> **WHAT THE TASK REQUIRES**: Your response needs to be the data below, retyped exactly.

-----

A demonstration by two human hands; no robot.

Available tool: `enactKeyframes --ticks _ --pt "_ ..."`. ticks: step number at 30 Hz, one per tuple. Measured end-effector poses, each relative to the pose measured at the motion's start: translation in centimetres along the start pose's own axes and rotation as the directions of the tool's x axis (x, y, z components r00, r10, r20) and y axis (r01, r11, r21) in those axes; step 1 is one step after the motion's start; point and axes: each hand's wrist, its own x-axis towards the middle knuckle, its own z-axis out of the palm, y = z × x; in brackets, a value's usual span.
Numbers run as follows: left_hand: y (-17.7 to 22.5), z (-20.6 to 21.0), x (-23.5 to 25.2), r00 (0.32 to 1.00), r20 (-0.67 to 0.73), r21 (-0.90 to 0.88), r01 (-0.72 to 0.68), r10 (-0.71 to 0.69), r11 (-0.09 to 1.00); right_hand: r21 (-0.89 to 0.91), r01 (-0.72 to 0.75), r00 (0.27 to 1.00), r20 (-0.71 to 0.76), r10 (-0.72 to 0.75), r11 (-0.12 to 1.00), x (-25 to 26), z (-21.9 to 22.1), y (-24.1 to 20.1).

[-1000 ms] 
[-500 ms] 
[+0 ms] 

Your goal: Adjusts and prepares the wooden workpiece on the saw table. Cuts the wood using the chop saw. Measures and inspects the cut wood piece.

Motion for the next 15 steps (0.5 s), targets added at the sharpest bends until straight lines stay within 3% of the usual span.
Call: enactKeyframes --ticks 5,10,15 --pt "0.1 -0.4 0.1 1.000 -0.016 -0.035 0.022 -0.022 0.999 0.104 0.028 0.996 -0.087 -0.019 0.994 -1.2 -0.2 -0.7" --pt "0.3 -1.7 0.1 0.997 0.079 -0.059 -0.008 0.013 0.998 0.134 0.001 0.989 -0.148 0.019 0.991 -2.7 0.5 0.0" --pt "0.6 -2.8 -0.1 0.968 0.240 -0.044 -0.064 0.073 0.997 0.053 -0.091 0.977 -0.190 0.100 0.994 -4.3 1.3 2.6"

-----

> **ANSWER TO THIS PROBLEM**:
A demonstration by two human hands; no robot.

Available tool: `enactKeyframes --ticks _ --pt "_ ..."`. ticks: step number at 30 Hz, one per tuple. Measured end-effector poses, each relative to the pose measured at the motion's start: translation in centimetres along the start pose's own axes and rotation as the directions of the tool's x axis (x, y, z components r00, r10, r20) and y axis (r01, r11, r21) in those axes; step 1 is one step after the motion's start; point and axes: each hand's wrist, its own x-axis towards the middle knuckle, its own z-axis out of the palm, y = z × x; in brackets, a value's usual span.
Numbers run as follows: left_hand: y (-17.7 to 22.5), z (-20.6 to 21.0), x (-23.5 to 25.2), r00 (0.32 to 1.00), r20 (-0.67 to 0.73), r21 (-0.90 to 0.88), r01 (-0.72 to 0.68), r10 (-0.71 to 0.69), r11 (-0.09 to 1.00); right_hand: r21 (-0.89 to 0.91), r01 (-0.72 to 0.75), r00 (0.27 to 1.00), r20 (-0.71 to 0.76), r10 (-0.72 to 0.75), r11 (-0.12 to 1.00), x (-25 to 26), z (-21.9 to 22.1), y (-24.1 to 20.1).

[-1000 ms] 
[-500 ms] 
[+0 ms] 

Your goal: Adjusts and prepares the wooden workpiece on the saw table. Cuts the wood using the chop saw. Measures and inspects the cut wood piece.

Motion for the next 15 steps (0.5 s), targets added at the sharpest bends until straight lines stay within 3% of the usual span.
Call: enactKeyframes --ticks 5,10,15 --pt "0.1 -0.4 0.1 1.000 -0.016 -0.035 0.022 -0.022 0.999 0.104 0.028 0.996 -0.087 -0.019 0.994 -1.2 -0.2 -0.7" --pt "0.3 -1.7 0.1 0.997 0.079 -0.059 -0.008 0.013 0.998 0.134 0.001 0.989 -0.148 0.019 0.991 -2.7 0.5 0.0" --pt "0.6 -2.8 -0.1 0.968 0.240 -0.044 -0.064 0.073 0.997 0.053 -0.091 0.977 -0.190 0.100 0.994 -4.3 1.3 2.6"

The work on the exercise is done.